— Exercise goal —
Lines holding the string "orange" are the ones to copy; find them all in the data.

— Listed entries —
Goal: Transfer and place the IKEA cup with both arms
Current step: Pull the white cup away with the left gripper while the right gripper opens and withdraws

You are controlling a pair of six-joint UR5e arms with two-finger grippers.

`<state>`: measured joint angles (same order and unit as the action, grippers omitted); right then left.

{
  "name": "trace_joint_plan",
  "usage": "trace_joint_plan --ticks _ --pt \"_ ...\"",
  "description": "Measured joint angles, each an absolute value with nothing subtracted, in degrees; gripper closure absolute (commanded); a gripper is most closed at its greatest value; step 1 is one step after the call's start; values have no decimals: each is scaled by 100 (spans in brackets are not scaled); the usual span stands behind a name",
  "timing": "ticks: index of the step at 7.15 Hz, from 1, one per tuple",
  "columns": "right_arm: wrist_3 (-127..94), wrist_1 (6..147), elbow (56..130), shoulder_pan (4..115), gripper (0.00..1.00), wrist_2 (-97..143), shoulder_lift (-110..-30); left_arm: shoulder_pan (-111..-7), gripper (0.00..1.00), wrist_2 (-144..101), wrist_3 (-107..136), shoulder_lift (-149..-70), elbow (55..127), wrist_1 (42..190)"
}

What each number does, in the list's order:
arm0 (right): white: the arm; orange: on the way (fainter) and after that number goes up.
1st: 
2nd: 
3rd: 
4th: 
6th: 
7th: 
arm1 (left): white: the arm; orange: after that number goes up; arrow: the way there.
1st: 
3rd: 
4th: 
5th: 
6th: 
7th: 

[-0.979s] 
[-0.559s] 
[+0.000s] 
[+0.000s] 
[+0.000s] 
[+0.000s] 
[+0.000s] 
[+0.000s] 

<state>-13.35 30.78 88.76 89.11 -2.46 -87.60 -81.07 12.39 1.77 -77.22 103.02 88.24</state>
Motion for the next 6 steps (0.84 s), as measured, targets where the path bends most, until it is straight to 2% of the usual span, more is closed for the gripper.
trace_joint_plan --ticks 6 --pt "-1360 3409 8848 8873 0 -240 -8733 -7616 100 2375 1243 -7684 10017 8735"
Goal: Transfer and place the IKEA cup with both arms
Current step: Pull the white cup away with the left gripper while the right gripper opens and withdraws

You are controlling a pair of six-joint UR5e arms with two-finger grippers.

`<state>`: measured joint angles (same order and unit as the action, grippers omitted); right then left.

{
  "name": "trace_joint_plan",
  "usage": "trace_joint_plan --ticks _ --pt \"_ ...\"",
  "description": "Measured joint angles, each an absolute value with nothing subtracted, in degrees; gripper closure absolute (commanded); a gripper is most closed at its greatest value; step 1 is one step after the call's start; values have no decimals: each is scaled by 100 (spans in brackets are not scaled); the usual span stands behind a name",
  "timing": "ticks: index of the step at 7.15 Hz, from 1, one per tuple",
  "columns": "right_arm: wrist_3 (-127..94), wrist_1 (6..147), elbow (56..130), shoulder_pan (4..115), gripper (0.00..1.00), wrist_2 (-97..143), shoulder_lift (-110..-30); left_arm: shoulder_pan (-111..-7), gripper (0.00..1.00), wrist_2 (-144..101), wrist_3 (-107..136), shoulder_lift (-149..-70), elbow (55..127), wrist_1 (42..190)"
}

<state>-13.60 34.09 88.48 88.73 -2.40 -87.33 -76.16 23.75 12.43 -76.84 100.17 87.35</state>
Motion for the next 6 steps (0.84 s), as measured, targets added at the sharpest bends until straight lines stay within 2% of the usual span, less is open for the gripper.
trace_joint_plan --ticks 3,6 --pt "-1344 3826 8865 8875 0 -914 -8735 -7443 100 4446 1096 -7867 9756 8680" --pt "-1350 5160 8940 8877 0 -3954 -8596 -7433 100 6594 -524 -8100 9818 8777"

— Exercise output —
arm0 (right): white: the arm; orange: on the way (fainter) and after that number goes up.
arm1 (left): white: the arm; orange: after that number goes up; arrow: the way there.

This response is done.